WORK TO COMPLETE >> Each line below needs to be returned exactly. Skip any picture.

AVAILABLE DATA >>
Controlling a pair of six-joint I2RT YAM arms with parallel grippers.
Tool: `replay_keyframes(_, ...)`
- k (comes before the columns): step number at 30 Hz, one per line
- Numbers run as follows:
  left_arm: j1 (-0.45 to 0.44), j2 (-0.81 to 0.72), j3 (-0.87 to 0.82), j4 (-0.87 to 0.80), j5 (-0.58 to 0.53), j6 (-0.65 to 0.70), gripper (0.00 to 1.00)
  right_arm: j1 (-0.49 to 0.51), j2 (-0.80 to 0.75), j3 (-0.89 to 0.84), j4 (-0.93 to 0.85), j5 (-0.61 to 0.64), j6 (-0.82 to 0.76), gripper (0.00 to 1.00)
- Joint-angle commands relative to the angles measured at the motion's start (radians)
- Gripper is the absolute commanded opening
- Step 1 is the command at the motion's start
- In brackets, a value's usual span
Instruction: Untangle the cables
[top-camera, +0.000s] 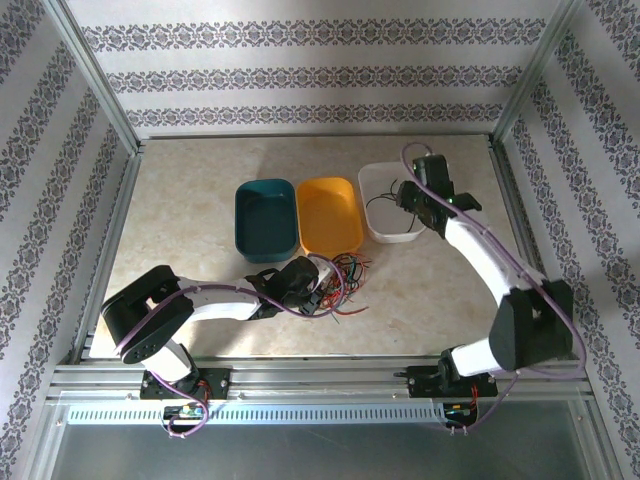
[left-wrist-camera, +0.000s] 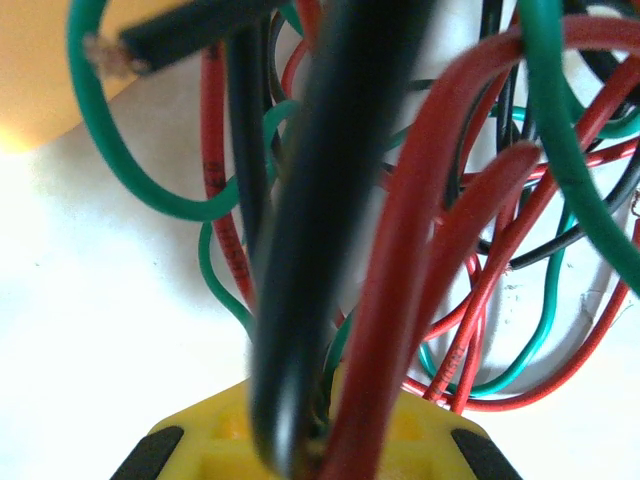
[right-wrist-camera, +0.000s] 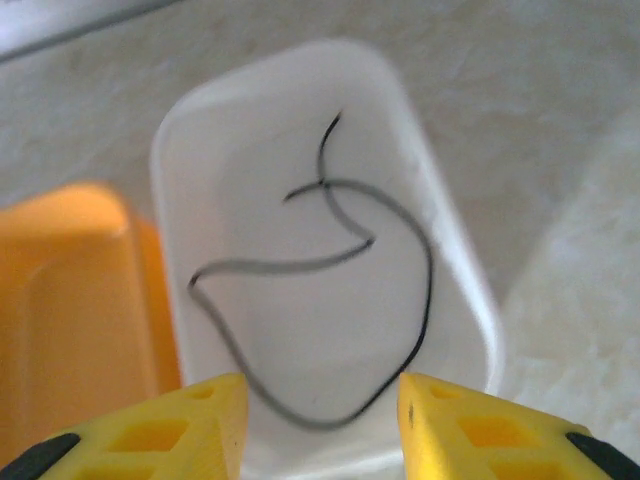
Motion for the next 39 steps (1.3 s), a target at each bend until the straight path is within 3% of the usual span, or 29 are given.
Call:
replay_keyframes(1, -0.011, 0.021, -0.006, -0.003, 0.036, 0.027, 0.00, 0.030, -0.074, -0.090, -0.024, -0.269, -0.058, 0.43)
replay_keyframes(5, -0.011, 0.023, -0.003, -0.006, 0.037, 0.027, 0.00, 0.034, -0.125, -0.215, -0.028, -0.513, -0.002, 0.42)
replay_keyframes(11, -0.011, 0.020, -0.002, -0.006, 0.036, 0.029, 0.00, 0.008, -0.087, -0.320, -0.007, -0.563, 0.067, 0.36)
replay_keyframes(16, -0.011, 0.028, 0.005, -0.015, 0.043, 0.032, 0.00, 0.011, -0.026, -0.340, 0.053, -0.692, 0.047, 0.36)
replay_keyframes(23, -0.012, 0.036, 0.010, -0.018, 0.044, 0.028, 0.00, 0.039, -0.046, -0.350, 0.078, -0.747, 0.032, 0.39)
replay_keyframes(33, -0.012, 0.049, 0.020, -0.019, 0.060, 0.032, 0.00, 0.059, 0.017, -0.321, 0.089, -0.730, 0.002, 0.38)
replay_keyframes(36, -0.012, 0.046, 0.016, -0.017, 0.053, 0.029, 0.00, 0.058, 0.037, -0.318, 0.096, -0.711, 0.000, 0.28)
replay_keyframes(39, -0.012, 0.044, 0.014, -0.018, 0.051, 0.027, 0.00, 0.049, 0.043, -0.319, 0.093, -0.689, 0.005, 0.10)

WRITTEN SOLUTION >>
Controlling a pair of six-joint I2RT YAM arms with parallel grippers.
Tool: `replay_keyframes(_, ...)`
- k (comes before the columns): step number at 30 Hz, one per line
- Numbers run as follows:
  left_arm: j1 (-0.45 to 0.44), j2 (-0.81 to 0.72), j3 (-0.87 to 0.82), j4 (-0.87 to 0.80), j5 (-0.58 to 0.53), j6 (-0.65 to 0.70), gripper (0.00 to 1.00)
  right_arm: j1 (-0.49 to 0.51), j2 (-0.80 to 0.75), j3 (-0.89 to 0.84), j4 (-0.93 to 0.85), j5 (-0.61 to 0.64), j6 (-0.82 to 0.76), gripper (0.00 to 1.00)
- Joint-angle commands relative to the angles measured at the motion's start (radians)
- Gripper is the absolute commanded opening
- Step 1 is the command at the motion's start
- In brackets, a value's usual span
Instruction: Untangle the cables
[top-camera, +0.000s] 
[left-wrist-camera, +0.000s] 
[right-wrist-camera, +0.000s] 
Motion for the next 39 steps (1.3 s), a target at each bend until the straight path is within 3% of the usual span, or 29 are given.
Call:
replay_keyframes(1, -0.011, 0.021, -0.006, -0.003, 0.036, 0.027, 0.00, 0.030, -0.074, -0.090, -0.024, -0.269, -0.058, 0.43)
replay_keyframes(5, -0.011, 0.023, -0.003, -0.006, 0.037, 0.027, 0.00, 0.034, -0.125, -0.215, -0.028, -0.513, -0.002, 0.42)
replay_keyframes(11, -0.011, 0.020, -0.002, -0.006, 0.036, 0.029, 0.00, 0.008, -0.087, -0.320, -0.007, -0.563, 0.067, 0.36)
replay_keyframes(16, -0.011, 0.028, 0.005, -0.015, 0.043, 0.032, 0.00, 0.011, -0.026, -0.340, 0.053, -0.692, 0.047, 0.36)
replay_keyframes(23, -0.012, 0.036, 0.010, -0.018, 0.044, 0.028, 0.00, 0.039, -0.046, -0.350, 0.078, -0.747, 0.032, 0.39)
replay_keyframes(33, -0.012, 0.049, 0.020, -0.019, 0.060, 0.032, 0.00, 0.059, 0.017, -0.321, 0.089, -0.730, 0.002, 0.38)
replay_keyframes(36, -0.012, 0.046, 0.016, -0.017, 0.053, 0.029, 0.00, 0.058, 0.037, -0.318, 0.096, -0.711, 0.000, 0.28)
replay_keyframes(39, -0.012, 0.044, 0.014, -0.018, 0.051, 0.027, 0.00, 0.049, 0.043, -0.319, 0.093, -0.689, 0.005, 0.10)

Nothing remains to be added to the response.